## [Goal of the exercise]
Please reproduce, exactly and in full, the lines from the one containing "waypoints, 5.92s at" to the end of the material below.

== Segment start ==

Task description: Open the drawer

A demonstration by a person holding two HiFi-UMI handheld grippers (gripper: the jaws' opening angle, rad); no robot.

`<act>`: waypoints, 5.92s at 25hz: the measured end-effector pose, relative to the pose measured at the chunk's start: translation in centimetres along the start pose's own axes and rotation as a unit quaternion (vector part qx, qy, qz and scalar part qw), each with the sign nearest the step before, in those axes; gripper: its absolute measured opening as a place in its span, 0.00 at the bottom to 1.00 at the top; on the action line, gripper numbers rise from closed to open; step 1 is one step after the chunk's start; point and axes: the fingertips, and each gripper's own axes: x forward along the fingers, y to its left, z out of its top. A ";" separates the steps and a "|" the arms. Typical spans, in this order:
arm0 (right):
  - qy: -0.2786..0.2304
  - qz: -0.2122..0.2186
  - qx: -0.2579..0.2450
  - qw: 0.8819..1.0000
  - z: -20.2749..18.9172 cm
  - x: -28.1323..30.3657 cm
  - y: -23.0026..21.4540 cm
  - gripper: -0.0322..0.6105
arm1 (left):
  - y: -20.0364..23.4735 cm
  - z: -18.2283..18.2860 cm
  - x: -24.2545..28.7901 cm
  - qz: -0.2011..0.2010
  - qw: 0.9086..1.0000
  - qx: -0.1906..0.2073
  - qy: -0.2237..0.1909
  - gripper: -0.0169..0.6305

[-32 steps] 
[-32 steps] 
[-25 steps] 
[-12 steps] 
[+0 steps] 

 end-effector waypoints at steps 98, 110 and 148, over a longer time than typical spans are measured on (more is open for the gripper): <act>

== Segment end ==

## [Problem solution]
`<act>`: waypoints, 5.92s at 25hz: the measured end-effector pose, relative to the pose measured at the chunk's start: translation in centimetres along the start pose's own axes and rotation as a unit quaternion (vector part qx, qy, qz and scalar part qw), each with the sign nearest the step before, in those axes; gripper: its absolute measured opening as a place in its span, 0.00 at the bottom to 1.00 at the top; on the action line, gripper numbers rise from closed to open; step 1 is one step after the chunk's start; point and axes: the fingertips, and each gripper's own axes: x forward along the fingers, y to its left, z out of its top. A ";" separates the steps and a "|" the arms. Typical spans, in this order:
arm0 (right):
  - qy: -0.2786..0.2304
  - qz: -0.2122..0.2186
  - qx: -0.2579..0.2450
  - qw: 0.8819..1.0000
  - z: -20.2749..18.9172 cm
  - x: -28.1323..30.3657 cm
  - y: -23.0026..21.4540 cm
  - gripper: -0.0322..0.6105
arm1 (left):
  - y: -20.0364..23.4735 cm
  - z: -18.2283..18.2860 cm
  - x: -24.2545..28.7901 cm
  - qz: -0.2011..0.2010
  - qw: 0.9086..1.0000
  - qx: -0.1906..0.2073
  - qy: -0.2237..0.1909
  - gripper: -0.0169..0.6305

[-32 steps] 
[-32 steps] 
[-25 steps] 
[-12 steps] 
[+0 steps] 

 end-effector waypoints at steps 98, 110 and 148, over a longer time than typical spans are measured on (more is open for the gripper): <act>

What appears above is the complete answer to the exercise.